El Mundo Primera Edición - La Lectura
Naranjas de la China
Andrés Trapiello
¿Qué ha ido uno buscando en la Historia de las cosas más notables, ritos y costumbres del gran reino de la China, que escribió el agustino Juan González de Mendoza, si este ni siquiera estuvo en China? ¿Qué? El idioma. El idioma de fray Juan, a decir del principal detractor contemporáneo suyo, era «ruin». ¿Ruin? Es terso y andadero, y las fabulosas historias que nos cuenta, un reencantamiento del mundo.
Se publicó en Roma en 1585. En 1585, en Alcalá, se publicó La Galatea. Los lectores de Cervantes amamos de él tanto las parodias (El licenciado Vidriera) como sus autoparodias. Estas últimas solía incluirlas en los prólogos de sus libros. En el que puso a sus Novelas ejemplares figura su autorretrato, que tanto tiene de caricatura: «…los bigotes grandes, la boca pequeña, los dientes ni menudos ni crecidos, porque no tiene sino seis y esos mal acondicionados y peor puestos, porque no tienen correspondencia los unos con los otros». Mi parodia preferida, con todo, es la que incluyó en la dedicatoria al conde de Lemos en la segunda parte del Quijote. Le cuenta en ella: «El emperador de la China (…) me escribió una carta con un propio, diciéndome, o por mejor decir, suplicándome se le enviase [esa segunda parte], porque quería fundar un colegio donde se leyese la lengua castellana, y quería que el libro que se leyese fuese el de la Historia de don Quijote. Juntamente con esto me decía que fuese yo el rector de tal colegio. Preguntéle al portador si su majestad le había dado para mí alguna ayuda de costa. Respondióme que ni por pensamiento». Cervantes es un señor hasta pidiendo, quiero decir mendigando, porque de lo que estaba tratando con Lemos era de una limosna. Y recurrió a la China y a su emperador por resultarle cómico de puro inverosímil (¡y hoy ya tiene sus institutos!).

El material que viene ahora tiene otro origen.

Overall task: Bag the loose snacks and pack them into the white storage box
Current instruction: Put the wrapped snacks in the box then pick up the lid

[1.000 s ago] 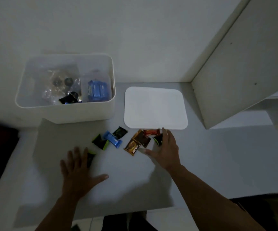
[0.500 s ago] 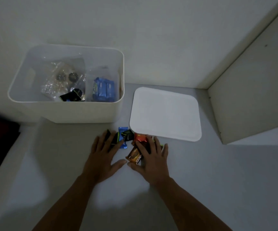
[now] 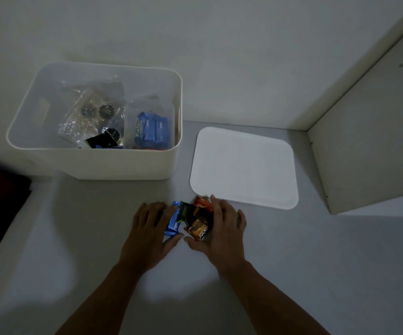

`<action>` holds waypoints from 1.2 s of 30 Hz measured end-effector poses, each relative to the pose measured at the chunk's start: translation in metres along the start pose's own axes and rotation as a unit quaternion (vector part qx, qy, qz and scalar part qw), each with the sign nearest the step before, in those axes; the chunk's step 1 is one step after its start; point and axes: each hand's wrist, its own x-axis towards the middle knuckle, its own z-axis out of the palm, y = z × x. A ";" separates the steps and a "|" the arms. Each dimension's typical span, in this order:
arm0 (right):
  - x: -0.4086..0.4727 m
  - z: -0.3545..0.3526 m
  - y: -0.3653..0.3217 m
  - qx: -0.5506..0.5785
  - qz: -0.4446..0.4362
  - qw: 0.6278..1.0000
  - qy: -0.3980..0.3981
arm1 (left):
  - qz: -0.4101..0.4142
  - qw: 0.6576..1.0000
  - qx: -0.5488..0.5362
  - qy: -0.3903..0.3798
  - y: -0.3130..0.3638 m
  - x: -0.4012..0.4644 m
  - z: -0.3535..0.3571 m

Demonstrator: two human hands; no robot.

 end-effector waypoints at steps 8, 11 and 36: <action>0.010 0.006 0.001 -0.053 -0.114 0.992 0.008 | -0.024 0.999 0.022 0.008 0.005 0.000 0.000; 0.009 0.007 0.003 -0.039 -0.112 0.993 0.001 | -0.034 0.999 0.022 0.025 0.006 0.001 -0.001; 0.063 -0.030 -0.062 0.086 -0.041 0.994 -0.058 | -0.404 0.846 -0.337 0.079 0.028 0.011 -0.061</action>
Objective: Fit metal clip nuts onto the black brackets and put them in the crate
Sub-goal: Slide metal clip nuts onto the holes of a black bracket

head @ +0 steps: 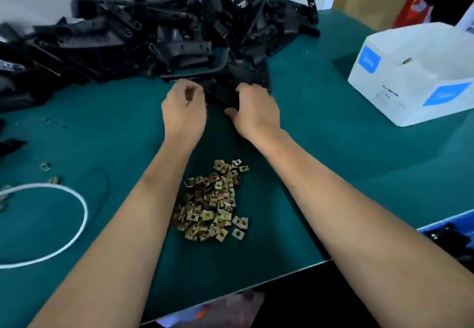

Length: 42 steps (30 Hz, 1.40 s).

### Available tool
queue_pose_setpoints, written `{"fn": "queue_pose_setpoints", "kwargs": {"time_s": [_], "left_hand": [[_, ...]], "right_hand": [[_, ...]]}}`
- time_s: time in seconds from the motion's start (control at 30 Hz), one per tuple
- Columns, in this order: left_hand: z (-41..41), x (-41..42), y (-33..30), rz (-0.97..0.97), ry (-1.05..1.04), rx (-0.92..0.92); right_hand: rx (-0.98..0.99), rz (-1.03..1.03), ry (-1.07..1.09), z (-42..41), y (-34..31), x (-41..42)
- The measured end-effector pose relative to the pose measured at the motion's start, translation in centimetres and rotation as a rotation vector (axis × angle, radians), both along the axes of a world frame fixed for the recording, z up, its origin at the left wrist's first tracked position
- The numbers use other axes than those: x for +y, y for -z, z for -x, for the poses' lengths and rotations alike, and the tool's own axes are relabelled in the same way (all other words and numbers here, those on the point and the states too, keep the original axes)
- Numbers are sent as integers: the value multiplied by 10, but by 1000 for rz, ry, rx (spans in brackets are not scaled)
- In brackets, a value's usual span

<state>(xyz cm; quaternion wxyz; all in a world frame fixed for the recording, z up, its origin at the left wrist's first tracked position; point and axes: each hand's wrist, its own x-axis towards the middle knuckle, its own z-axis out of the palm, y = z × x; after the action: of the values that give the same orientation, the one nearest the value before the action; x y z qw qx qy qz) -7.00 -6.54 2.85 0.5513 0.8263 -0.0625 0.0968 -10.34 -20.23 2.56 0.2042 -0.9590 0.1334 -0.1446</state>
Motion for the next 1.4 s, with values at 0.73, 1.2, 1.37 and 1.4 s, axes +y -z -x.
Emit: {"fn": "queue_pose_setpoints", "kwargs": {"time_s": [0.73,1.2,1.37,1.4], "left_hand": [[-9,46,-2,937,267,317],[-14,84,-20,1062,201,553],[-22,99,-24,695,-35,192],[-22,102,-22,519,-52,46]], "right_hand": [[-401,-617,-378,22,-9,31],[61,-222,-743,26,-5,36],[352,-233,-954,32,-12,32],[358,-214,-969,32,-12,33]]}}
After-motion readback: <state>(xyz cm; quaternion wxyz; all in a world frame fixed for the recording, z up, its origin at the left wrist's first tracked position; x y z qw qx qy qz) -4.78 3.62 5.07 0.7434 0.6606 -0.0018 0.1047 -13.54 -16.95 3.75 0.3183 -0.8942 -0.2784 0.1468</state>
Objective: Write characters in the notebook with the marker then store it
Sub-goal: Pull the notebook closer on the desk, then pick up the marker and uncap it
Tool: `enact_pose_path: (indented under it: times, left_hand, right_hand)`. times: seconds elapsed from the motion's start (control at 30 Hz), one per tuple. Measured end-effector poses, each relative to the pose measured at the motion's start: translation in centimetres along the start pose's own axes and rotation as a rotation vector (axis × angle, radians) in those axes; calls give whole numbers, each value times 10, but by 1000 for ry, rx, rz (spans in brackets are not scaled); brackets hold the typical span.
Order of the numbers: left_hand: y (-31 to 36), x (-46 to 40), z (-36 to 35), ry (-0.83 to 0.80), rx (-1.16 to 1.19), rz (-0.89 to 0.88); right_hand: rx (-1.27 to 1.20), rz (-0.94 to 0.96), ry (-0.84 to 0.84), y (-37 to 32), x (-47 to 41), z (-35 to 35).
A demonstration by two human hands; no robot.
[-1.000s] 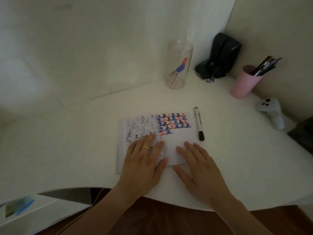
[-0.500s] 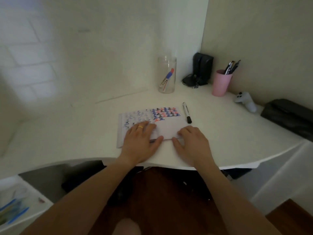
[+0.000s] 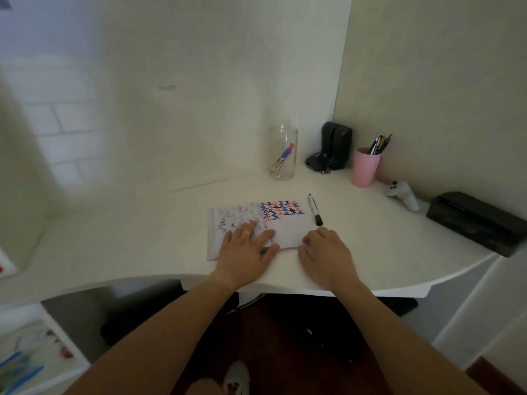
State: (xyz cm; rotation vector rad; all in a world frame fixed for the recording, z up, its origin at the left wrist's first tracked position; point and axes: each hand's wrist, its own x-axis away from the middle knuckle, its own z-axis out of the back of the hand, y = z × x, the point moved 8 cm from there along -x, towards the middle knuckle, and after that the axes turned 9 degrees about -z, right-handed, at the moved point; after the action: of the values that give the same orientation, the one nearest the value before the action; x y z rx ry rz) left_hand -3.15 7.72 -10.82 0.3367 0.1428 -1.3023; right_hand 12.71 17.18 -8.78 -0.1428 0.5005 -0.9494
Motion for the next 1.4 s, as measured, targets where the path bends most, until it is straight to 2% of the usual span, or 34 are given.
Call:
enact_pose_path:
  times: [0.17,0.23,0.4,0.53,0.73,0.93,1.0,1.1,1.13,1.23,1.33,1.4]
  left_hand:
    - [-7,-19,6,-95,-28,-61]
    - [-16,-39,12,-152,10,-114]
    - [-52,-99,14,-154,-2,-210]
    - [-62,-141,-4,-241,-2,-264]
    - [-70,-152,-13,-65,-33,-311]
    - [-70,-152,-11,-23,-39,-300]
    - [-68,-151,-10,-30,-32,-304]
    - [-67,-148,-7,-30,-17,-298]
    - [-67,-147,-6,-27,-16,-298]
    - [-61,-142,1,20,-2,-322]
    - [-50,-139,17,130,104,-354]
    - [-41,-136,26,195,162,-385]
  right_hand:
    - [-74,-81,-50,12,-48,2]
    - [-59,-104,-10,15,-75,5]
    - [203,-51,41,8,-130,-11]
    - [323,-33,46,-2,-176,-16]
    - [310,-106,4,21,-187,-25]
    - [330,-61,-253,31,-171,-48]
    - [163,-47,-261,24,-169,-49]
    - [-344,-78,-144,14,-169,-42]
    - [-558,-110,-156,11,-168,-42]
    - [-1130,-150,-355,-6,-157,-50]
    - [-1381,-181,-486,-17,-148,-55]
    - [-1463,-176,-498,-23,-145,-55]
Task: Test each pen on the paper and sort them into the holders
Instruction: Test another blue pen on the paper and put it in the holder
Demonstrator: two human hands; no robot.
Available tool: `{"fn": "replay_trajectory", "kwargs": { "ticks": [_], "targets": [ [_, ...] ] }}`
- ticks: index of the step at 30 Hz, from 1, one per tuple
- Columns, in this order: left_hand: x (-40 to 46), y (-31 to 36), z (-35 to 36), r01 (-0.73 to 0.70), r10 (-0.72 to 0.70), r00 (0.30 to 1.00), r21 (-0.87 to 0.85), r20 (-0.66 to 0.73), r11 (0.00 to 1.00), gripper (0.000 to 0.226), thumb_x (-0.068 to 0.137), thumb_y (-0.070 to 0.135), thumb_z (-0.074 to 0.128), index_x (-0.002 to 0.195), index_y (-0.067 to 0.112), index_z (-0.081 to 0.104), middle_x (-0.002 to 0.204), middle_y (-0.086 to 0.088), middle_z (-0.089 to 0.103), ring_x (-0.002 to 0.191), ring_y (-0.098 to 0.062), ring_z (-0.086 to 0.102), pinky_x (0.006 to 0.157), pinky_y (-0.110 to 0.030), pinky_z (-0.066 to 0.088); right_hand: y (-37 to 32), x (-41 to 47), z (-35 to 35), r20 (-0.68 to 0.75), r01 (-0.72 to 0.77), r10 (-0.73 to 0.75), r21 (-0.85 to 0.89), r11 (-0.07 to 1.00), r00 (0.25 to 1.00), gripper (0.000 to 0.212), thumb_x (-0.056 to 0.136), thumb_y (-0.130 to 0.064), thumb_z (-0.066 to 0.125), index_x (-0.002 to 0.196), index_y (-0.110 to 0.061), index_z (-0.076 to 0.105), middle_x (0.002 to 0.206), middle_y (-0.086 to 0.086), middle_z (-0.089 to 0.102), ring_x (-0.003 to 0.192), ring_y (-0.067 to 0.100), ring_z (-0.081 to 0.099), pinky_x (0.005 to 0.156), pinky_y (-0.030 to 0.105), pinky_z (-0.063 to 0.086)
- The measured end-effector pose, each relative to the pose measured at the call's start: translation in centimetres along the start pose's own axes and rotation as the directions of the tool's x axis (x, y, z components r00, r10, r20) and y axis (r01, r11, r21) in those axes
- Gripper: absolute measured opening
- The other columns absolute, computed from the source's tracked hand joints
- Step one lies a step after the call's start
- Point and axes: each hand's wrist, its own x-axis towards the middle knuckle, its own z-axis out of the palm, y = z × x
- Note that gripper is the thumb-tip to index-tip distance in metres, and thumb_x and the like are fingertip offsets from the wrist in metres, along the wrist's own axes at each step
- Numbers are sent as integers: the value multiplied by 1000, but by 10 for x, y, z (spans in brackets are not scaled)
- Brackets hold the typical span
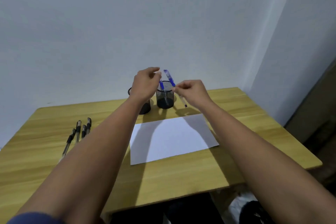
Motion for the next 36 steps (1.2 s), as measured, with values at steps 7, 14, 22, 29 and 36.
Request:
{"fn": "replay_trajectory", "kwargs": {
  "ticks": [7, 14, 22, 29, 36],
  "targets": [
    [26, -37, 19, -34, -35, 996, 709, 82, 705, 78, 73, 83, 55, 125, 26, 60, 121, 2, 68, 123, -29, 50, 89, -46, 34, -8, 75, -1, -179, 55, -61, -37, 998, 982, 19, 89, -22, 86, 76, -24, 72, 77, -6, 75, 68, 14, 69, 78, 30, 59],
    [43, -60, 44, -113, 71, 993, 842, 89, 527, 66, 68, 89, 50, 90, 27, 63, 81, 5, 66, 100, -25, 54, 87, -47, 34, 11, 98, 42, -129, 31, -70, -282, 959, 989, 12, 88, -30, 84, 82, -25, 75, 82, -6, 75, 85, 20, 75, 79, 33, 60],
    [41, -63, 49, -121, 97, 992, 825, 81, 552, 56, 72, 80, 52, 82, 25, 59, 82, 3, 67, 98, -26, 54, 82, -44, 32, 16, 92, 68, -137, -76, 9, -494, 866, 991, 8, 85, -26, 79, 84, -19, 77, 93, 3, 79, 94, 30, 74, 93, 47, 59],
    [23, -63, -3, -122, 172, 985, 786, 20, 606, 67, 86, 76, 43, 112, 20, 69, 108, 0, 71, 111, -29, 57, 84, -44, 43, -16, 69, 57, -199, 26, -108, -377, 926, 974, 30, 93, -18, 66, 120, -16, 79, 121, 3, 79, 113, 25, 72, 95, 33, 55],
    [-17, -89, -103, 49, 28, 995, 732, -92, 679, 43, 95, 47, 56, 129, 22, 66, 126, 2, 67, 124, -26, 54, 94, -44, 49, -55, 21, 106, 16, 188, -191, -264, 946, 982, 9, 91, -21, 71, 91, -23, 80, 74, -15, 65, 82, 14, 67, 77, 27, 51]
  ]
}}
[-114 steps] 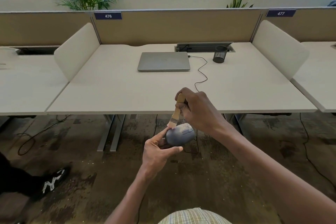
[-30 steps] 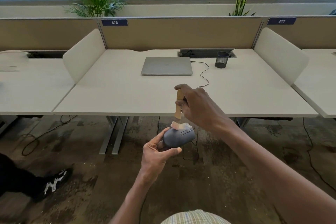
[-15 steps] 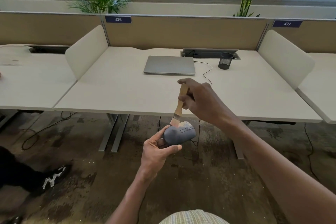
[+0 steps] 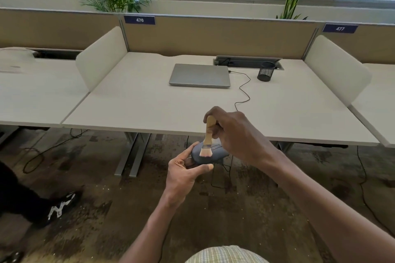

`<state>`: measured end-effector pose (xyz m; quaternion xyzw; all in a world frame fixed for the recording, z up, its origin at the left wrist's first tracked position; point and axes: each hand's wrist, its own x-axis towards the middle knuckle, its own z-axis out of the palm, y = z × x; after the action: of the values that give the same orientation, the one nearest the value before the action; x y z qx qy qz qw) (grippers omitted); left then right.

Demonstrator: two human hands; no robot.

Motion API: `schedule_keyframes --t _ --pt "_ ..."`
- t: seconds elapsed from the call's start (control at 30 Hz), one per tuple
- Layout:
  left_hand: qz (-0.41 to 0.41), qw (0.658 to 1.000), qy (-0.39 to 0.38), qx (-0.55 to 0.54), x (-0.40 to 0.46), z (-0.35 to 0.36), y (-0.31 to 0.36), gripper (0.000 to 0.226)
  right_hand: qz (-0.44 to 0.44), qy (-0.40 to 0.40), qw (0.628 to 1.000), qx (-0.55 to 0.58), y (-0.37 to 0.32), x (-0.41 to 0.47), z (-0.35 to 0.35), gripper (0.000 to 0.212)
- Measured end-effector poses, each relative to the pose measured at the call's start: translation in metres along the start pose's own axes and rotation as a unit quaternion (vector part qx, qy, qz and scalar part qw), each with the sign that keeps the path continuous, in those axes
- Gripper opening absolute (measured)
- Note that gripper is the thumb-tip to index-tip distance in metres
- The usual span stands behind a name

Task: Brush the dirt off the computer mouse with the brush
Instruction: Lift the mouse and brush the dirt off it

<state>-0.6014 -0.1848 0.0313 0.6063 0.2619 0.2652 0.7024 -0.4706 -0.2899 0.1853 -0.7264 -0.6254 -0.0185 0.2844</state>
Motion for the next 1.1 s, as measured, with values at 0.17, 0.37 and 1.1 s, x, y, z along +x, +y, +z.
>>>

¿Leyó Cervantes el libro de fray Juan? Bien pudo, porque fue un betséler en su tiempo, como lo había sido el de Marco Polo. Y Cervantes era, sobre todo, curio- so. Intrigaba la China, los comerciantes cristianos codiciaban sus especias. Recuérdese que Colón descubrió América buscando una nueva ruta comercial hacia el Oriente. Cuando el descubrimiento dio paso a la conquista, el reino de Nueva España acabó convirtiéndose en una especie de apeadero entre ambos mundos. En él recalaban exploradores, misioneros, traficantes. Felipe II, que prestó su nombre a las islas filipinas, estorbó, sin embargo, las expediciones que debieron partir con su patrocinio a China, y fray Juan, deseoso de viajar hasta allí, se quedó a dos velas en Méjico y hubo de conformarse con lo que otros le contaron de primera mano. Juan Gil, un docto latinista, da cuenta de todos estos laberínticos avatares en su extenso prólogo. Juan Gil nos dice que su tocayo fray Juan «era de natural quisquilloso y peleón». Francamente, en su libro no se le nota. Bien al contrario, todo lo cuenta como el agua que discurre por una acequia. Y es fascinante que no siendo él testigo ocular de los hechos, parezca siempre que estuvo allí: «La brevedad que yo pretendo y procuro tener no da lugar a tratar más difusa y extensamente lo mucho que habría que decir…».
Tan se pone en su papel, que lo pinta todo a lo vivo: «[Los chinos] nos llamaban ladrones y ‘ojos de gato’», como si le hubieran afrentado a él en persona. Y así, ese idioma «ruin» es como el de los grandes cronistas de Indias. Cuánto le habría gustado este libro a Cunqueiro, otro que hizo su obra sin haber salido de Mondoñedo, como quien dice. Pondera fray Juan las dos grandes invenciones chinas de la pólvora con «los tiros pedreros» y la estampa de libros; el rigor de cárceles y tormentos; la crianza de ánades (capítulo asombroso y memorable), las naranjas de la China o mandarinas «que exceden al azúcar en dulzura», la seda («crían mucha seda, y extremada en bondad»)…
De extremada bondad es el idioma de este libro, el mismo que usó Teresa de Ávila en su cartas, Bernal Díaz en su crónica y Cervantes en ese bienhumorado prólogo en el que se puso por montera a la China y a su emperador.